La plus haute juridiction administrative de France a reconnu que des contrôles d’identité discriminatoires basés sur le profilage racial existent en France et ne sont pas des cas isolés, mais a déclaré qu’elle ne pouvait pas modifier la politique politique sur la question. Dans une action collective contre l’État français, six organisations françaises et internationales, notamment Amnesty International, Human Rights Watch et l’Open Society Justice Initiative, avaient demandé que les autorités françaises soient reconnues coupables de ne pas avoir prévenu l’utilisation généralisée du profilage racial. Elles avaient demandé à la cour d’imposer des mesures pour mettre fin à cette pratique, arguant que les personnes non blanches à travers la France, notamment les jeunes hommes perçus comme noirs ou d’origine nord-africaine, sont régulièrement ciblés et arrêtés dans la rue, demandés de présenter des papiers d’identité et fouillés sans explication – souvent plusieurs fois par jour et dès l’âge de 10 ou 11 ans. La cour – le Conseil d’État – n’a pas qualifié cette question de systémique, mais a déclaré que de tels contrôles ne se limitaient pas à des cas isolés.
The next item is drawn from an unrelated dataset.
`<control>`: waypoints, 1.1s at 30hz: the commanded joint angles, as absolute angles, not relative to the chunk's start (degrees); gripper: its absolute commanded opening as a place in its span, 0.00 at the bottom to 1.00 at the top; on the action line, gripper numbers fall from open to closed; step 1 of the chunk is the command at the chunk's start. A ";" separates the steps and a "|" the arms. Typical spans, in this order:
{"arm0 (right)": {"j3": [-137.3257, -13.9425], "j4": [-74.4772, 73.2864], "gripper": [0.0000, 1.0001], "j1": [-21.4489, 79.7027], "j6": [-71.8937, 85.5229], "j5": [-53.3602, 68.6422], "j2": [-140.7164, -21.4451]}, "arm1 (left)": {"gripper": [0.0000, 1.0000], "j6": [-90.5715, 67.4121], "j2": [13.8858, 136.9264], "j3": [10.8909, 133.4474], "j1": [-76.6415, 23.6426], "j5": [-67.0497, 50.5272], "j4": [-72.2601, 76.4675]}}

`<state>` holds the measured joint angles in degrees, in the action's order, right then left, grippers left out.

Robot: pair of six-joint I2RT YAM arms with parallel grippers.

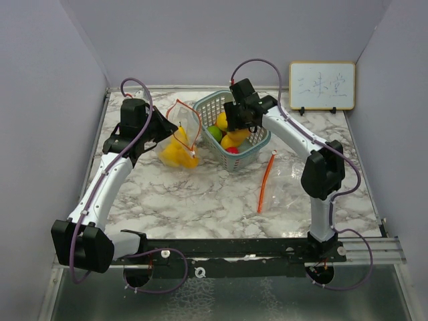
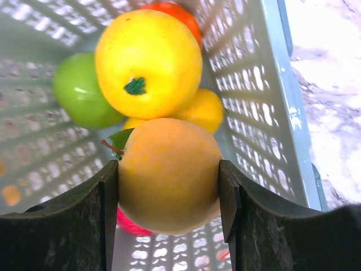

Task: Place the food in the zip-top bag and seal the zipper
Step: Pick up the fake fruit from the bin, then place the fake fruit in the zipper food storage bag.

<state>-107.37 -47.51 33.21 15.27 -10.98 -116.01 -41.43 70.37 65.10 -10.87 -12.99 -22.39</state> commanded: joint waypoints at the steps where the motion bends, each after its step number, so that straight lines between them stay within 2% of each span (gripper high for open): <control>1: -107.68 -42.78 0.02 33.22 17.12 -4.36 -113.88 | 0.00 -40.77 69.57 65.11 -10.42 -12.52 -21.08; 11: -108.46 -36.45 0.02 31.11 18.71 1.69 -109.77 | 0.00 -40.57 69.96 65.36 -10.37 -12.57 -20.89; 15: -107.21 -32.92 0.02 27.31 22.75 14.22 -108.34 | 0.00 -40.52 69.72 65.23 -10.37 -12.48 -20.92; 22: -106.27 -21.03 0.02 27.20 21.93 36.53 -105.50 | 0.00 -41.73 70.00 64.73 -10.28 -13.91 -19.38; 26: -104.27 -10.98 0.02 28.05 29.40 46.56 -105.23 | 0.00 -42.67 70.20 65.03 -10.28 -15.47 -18.08; 33: -97.35 5.82 0.02 31.07 44.20 47.07 -105.12 | 0.00 -45.26 69.56 63.44 -10.31 -17.79 -15.86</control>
De manière significative, elle a également affirmé que cette pratique constituait une « discrimination pour les personnes ayant subi un contrôle d’identité sur la base de caractéristiques physiques associées à leur origine réelle ou supposée ». Mais elle a ajouté qu’elle n’avait pas le pouvoir d’imposer un changement de politique politique.µ
– Le Conseil d’État a reconnu l’existence de contrôles d’identité discriminatoires basés sur le profilage racial en France
– Les organisations ont demandé que les autorités françaises soient reconnues coupables de ne pas prévenir l’utilisation généralisée du profilage racial
– Les contrôles d’identité sont routine pour les personnes non-blanches en France
– Le Conseil d’État ne peut pas changer la politique concernant cette question
– La France a connu des manifestations et des troubles suite à la mort d’un jeune homme d’origine algérienne lors d’un contrôle routier à Paris
– Les organisations impliquées dans ce cas estiment que cette décision ne va pas assez loin
– Les contrôles d’identité discriminatoires ne seront pas empêchés par cette décision
– La cour a également ordonné aux policiers de mieux afficher leur numéro de badge d’identification pour améliorer les enquêtes sur la violence policière.
– Cependant, cette mesure ne prévient pas les contrôles d’identité discriminatoires
– Le ministre de l’Intérieur français a nié l’existence d’un racisme systémique dans la police nationale.